1989 stolperte Filmrestaurator Michael Arick zufällig über eine der originalen, unveränderten 70mm-Film-Fassungen, die er für Warner Bros. erwarb und auf diversen Filmfestivals aufführen ließ. Allerdings war er der Meinung, es handele sich dabei um die internationale Kinofassung. Der Film wurde dieses Mal sehr positiv aufgenommen, wodurch das Studio sehr schnell in Absprache mit Regisseur Scott einen richtigen »Director’s Cut« in Auftrag gab. Diesen erstellte Arick selbst, und der Film fand 1992 erneut den Weg in die Kinos. Allerdings wurde bekannt, dass dies immer noch nicht Scotts endgültigen Wünschen für seinen Film entspreche, und so erschien 2007 der »Final Cut«, der mit neuen und erweiterten Szenen sowie verbesserten Effekten, neuer Musik und überarbeitetem Ton beeindruckt. Übrigens sind die Helikopter-Aufnahmen, die während des Abspanns zu sehen sind, ungenutzte Aufnahmen aus Stanley Kubricks »The Shining« (1980). Der Film ist in jeder Ausgabe ein wichtiger Meilenstein des Science-Fiction-Kinos und beeinflusst noch heute das Genre auf vielfältige Weise.
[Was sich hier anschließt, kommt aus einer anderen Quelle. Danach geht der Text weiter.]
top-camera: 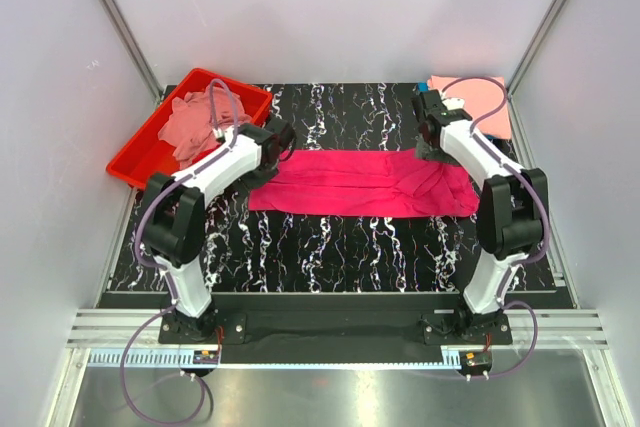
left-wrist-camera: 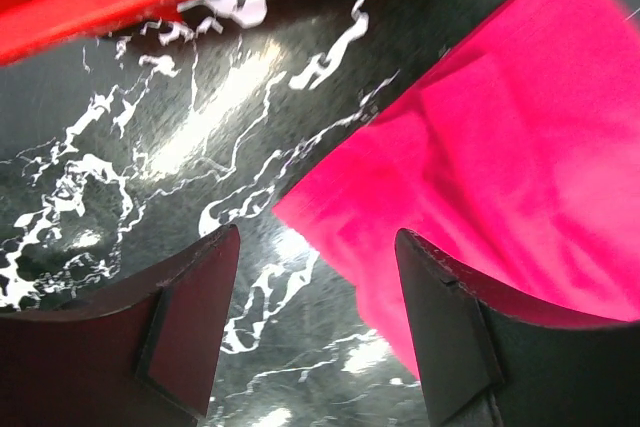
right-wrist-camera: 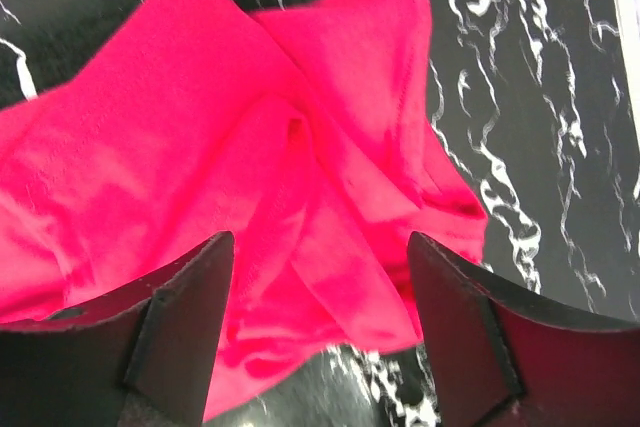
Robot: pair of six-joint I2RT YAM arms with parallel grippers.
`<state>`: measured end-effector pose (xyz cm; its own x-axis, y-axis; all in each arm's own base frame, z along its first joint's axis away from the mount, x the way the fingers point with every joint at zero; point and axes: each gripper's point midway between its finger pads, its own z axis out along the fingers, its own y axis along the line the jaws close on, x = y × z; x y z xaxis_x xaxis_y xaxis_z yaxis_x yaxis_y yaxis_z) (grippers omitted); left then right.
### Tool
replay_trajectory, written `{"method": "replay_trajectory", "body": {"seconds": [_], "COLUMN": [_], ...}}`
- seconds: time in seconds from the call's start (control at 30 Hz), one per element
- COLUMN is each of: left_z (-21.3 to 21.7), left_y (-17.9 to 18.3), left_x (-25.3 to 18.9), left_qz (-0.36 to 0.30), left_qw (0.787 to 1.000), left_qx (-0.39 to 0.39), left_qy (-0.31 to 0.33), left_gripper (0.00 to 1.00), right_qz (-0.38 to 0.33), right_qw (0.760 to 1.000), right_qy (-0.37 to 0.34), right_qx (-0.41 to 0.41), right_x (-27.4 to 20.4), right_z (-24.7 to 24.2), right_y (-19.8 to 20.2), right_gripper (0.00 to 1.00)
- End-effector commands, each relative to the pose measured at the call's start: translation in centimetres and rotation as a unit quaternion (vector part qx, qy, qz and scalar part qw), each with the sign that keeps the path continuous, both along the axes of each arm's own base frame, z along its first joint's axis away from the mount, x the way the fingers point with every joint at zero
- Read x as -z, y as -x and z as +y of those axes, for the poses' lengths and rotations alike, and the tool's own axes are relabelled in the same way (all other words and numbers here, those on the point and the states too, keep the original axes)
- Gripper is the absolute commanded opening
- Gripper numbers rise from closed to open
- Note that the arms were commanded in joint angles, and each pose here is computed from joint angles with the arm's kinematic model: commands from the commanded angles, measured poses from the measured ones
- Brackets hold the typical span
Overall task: Fold and stack the t-shirts
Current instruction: Fold the tshirt
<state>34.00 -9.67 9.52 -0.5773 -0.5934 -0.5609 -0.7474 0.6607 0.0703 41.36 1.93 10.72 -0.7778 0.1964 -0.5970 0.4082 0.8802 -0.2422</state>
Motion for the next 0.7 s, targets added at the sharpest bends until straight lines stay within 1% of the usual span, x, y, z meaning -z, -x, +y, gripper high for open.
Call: {"method": "replay_trajectory", "body": {"seconds": [0.0, 0.03, 0.07, 0.1, 0.13, 0.17, 0.2, 0.27, 0.3, 0.33, 0.37, 0.4, 0.43, 0.47, 0.5, 0.57, 0.67], "left_z": [-0.5, -1.1, -1.9, -2.3, -3.0, -4.0, -4.3, -5.0, -5.0, -5.1, -5.9, -5.4, -5.0, -4.8, -4.4, -3.6, -2.6], "left_y": [0.5, 1.4, 1.3, 1.6, 3.0, 2.3, 2.5, 3.5, 3.9, 4.1, 3.8, 4.9, 4.9, 5.1, 5.5, 5.4, 5.3], "left_x": [-1.4, -1.3, -1.0, -0.8, 0.6, 0.2, 0.5, 1.6, 2.1, 2.3, 1.8, 3.1, 2.8, 2.9, 3.3, 3.3, 3.9], "left_qz": [-0.024, -0.019, -0.026, -0.021, 0.003, -0.023, -0.02, -0.032, -0.032, -0.038, -0.063, -0.05, -0.059, -0.063, -0.059, -0.068, -0.068], "left_qw": [0.999, 0.998, 0.997, 0.995, 0.992, 0.987, 0.981, 0.97, 0.965, 0.961, 0.953, 0.953, 0.953, 0.953, 0.953, 0.956, 0.963], "left_qx": [0.039, 0.054, 0.067, 0.092, 0.116, 0.138, 0.176, 0.216, 0.236, 0.247, 0.261, 0.263, 0.261, 0.262, 0.263, 0.258, 0.239], "left_qy": [-0.006, 0.008, 0.022, 0.03, 0.049, 0.073, 0.077, 0.106, 0.108, 0.118, 0.143, 0.144, 0.144, 0.141, 0.138, 0.123, 0.107], "left_gripper": [0.69, 0.69, 0.69, 0.69, 0.69, 0.69, 0.69, 0.69, 0.69, 0.69, 0.69, 0.69, 0.69, 0.69, 0.69, 0.69, 0.69], "right_qz": [-0.027, -0.036, -0.033, -0.013, -0.032, -0.04, -0.018, -0.02, -0.006, 0.0, -0.001, 0.009, 0.01, 0.01, 0.002, 0.003, -0.016], "right_qw": [0.998, 0.995, 0.989, 0.986, 0.98, 0.969, 0.965, 0.961, 0.96, 0.958, 0.951, 0.941, 0.929, 0.925, 0.923, 0.922, 0.922], "right_qy": [-0.052, -0.075, -0.129, -0.153, -0.181, -0.23, -0.245, -0.263, -0.266, -0.273, -0.296, -0.32, -0.351, -0.358, -0.358, -0.348, -0.331], "right_qx": [0.031, 0.049, 0.058, 0.068, 0.071, 0.084, 0.094, 0.082, 0.086, 0.089, 0.089, 0.111, 0.118, 0.131, 0.144, 0.168, 0.202], "right_x": [-5.2, -6.2, -6.0, -4.3, -5.1, -4.8, -2.8, -2.2, -1.2, -0.7, -0.3, 1.0, 1.3, 2.3, 2.4, 3.2, 3.5], "right_z": [-0.1, -0.5, 0.6, 0.7, 0.9, 1.0, 0.9, 0.8, 0.5, 0.4, 0.9, 0.3, 0.8, 0.4, -0.2, -1.0, -2.5], "right_y": [1.6, 2.7, 3.6, 5.4, 6.4, 6.6, 8.1, 8.7, 9.5, 9.8, 9.7, 10.7, 10.9, 11.5, 11.7, 12.4, 12.7], "right_gripper": [0.78, 0.78, 0.78, 0.77, 0.77, 0.76, 0.73, 0.72, 0.7, 0.66, 0.63, 0.61, 0.56, 0.55, 0.54, 0.55, 0.56]}}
Childhood Memories – »Once Upon a Time in America« (1984)

»Once Upon a Time in America« (Sergio Leone, USA/ITA, 1984) © Warner Bros.
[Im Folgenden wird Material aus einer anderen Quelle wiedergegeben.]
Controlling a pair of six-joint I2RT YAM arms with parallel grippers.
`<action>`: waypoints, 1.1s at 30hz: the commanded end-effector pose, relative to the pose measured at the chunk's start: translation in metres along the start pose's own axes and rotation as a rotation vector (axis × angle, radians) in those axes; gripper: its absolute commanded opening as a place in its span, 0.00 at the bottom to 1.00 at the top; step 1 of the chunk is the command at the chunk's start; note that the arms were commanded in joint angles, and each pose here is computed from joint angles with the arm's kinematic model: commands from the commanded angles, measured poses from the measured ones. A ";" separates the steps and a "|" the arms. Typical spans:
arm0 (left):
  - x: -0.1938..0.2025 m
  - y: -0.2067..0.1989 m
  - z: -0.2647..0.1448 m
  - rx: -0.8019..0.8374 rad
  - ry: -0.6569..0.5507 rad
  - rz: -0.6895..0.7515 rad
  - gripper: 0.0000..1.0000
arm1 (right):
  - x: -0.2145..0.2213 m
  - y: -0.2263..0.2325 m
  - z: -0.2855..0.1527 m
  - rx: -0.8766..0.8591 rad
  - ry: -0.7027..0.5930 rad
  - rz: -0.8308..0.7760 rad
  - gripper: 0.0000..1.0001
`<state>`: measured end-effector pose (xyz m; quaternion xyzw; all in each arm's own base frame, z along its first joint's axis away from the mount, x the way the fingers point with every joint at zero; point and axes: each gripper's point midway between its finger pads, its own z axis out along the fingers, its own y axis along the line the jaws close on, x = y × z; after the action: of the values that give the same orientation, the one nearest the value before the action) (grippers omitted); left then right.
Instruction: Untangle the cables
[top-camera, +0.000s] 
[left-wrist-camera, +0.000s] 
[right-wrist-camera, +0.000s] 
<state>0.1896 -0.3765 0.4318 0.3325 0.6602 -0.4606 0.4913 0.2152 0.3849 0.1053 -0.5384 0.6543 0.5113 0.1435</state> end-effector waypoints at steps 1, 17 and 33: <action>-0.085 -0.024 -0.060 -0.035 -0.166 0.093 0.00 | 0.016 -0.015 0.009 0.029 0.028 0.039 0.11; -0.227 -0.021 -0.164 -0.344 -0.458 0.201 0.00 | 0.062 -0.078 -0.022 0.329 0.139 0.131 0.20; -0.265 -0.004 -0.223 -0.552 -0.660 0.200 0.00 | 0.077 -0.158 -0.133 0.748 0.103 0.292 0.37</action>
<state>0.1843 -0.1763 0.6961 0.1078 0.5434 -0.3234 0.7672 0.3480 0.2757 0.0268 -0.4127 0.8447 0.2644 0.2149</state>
Sergio Leones siebter und letzter Film musste lange warten, um endlich als einer der wichtigsten Gangster-Filme in die Geschichte einzugehen. Schon in den 70er Jahren plante Leone, den autobiografischen Roman »The Hoods« von Harry Grey zu verfilmen, doch das Projekt wurde immer wieder verschoben. Nach dem Erfolg seiner Western mit Clint Eastwood forderten die Produzenten Leone auf, vorerst in diesem Genre zu bleiben. Nach »Once Upon a Time in the West« (»Spiel mir das Lied vom Tod«) von 1968 und »Duck You Sucker« (»Todesmelodie«) von 1971 schloss der Film letzten Endes diese »Amerika«-Trilogie ab.
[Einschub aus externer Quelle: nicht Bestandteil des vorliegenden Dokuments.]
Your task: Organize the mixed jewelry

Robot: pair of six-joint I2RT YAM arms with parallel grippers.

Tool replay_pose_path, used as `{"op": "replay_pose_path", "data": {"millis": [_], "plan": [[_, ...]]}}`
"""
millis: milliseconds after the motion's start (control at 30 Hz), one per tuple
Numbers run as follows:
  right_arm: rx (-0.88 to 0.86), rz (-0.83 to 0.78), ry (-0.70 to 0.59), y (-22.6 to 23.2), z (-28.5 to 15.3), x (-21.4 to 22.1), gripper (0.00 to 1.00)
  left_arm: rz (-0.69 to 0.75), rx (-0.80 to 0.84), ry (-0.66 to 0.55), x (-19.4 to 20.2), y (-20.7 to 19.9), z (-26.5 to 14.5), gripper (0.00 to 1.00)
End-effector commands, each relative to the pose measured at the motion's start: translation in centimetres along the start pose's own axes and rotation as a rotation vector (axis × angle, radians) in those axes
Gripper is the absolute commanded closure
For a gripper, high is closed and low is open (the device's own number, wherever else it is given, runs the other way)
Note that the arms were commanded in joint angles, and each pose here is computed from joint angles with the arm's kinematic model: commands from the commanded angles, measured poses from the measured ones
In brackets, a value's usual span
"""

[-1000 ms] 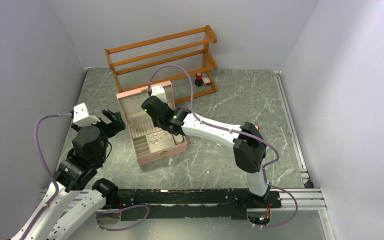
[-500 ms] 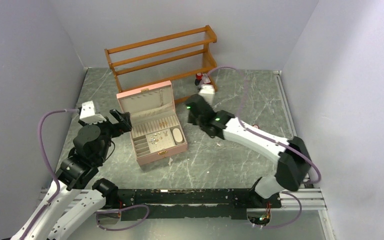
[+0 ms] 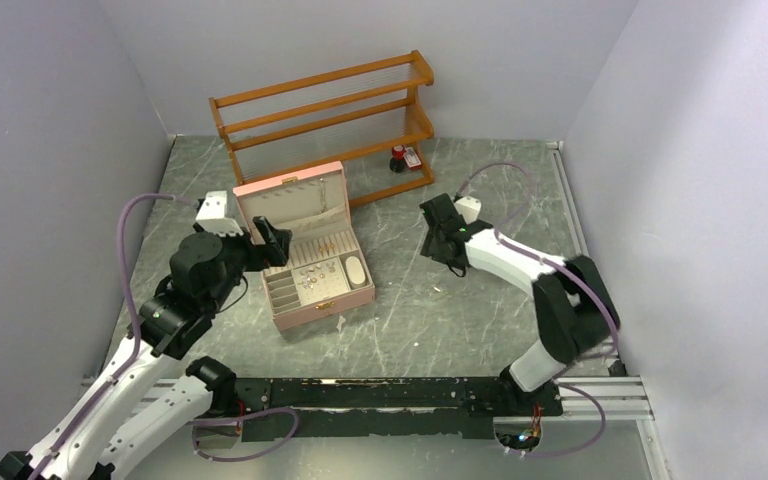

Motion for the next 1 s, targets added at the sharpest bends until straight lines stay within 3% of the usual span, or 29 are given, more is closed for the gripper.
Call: {"op": "replay_pose_path", "data": {"millis": [0,300,667,967], "plan": [[0.000,0.038,0.009,3.0,3.3,-2.1,0.41,-0.016,0.079,0.046,0.3,-1.0,0.8,0.04],[0.122,0.048,0.026,3.6,5.6,-2.2,0.43,-0.010,0.030,0.041,0.6,-0.4,0.8,0.05],[0.156,0.029,0.053,3.1,4.6,-0.5,0.47,-0.012,0.019,0.051,0.9,-0.4,1.4,0.06],[0.190,0.033,0.035,2.9,5.1,0.0,0.57,0.004,0.016,0.050,0.6,-0.4,1.1,0.07]]}}
Point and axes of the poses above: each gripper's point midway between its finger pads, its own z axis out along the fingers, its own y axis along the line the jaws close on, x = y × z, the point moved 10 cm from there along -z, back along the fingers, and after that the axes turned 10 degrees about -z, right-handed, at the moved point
Mit über acht Stunden Filmmaterial plante Leone erst, sein Werk in zwei langen Teilen zu veröffentlichen. Nach vermehrt schlechten finanziellen Ergebnissen solcher Mehrteiler konnten ihn die Produzenten allerdings überzeugen, davon abzusehen. Enttäuschenden Kritiken in Cannes zufolge wurde der fast vier-stündige Film für den US-Kinostart um knapp 90 Minuten gekürzt, was sich als großer Fehler erweisen sollte. Der Film lebt von seiner nicht chronologischen Erzählweise, durch die der Zuschauer nach und nach mehr über die Jugend der Protagonisten »Noodles« und Max erfährt. Die Kinofassung wurde nicht nur extrem zerschnitten, sondern entgegen der Wünsche Leones zusätzlich chronologisch angeordnet. Dies sollte den Film für das öffentliche Kinopublikum angenehmer machen, erzielte allerdings genau das Gegenteil. Europäische Zuschauer kamen damals schon in den Genuss der längeren Fassung. Allerdings wurde der Film später für die Veröffentlichung der deutschen DVD vollständig neu synchronisiert, was hierzulande natürlich auf Unverständnis stieß. 2011 bemühte sich schließlich Regisseur Martin Scorsese, Gründer und Vorsitzender der Film Foundation, um eine vollständige Restauration der ursprünglichen Langfassung. Diese wurde 2012 in Cannes gezeigt, konnte aber auf Grund rechtlicher Probleme erst 2014 international veröffentlicht werden.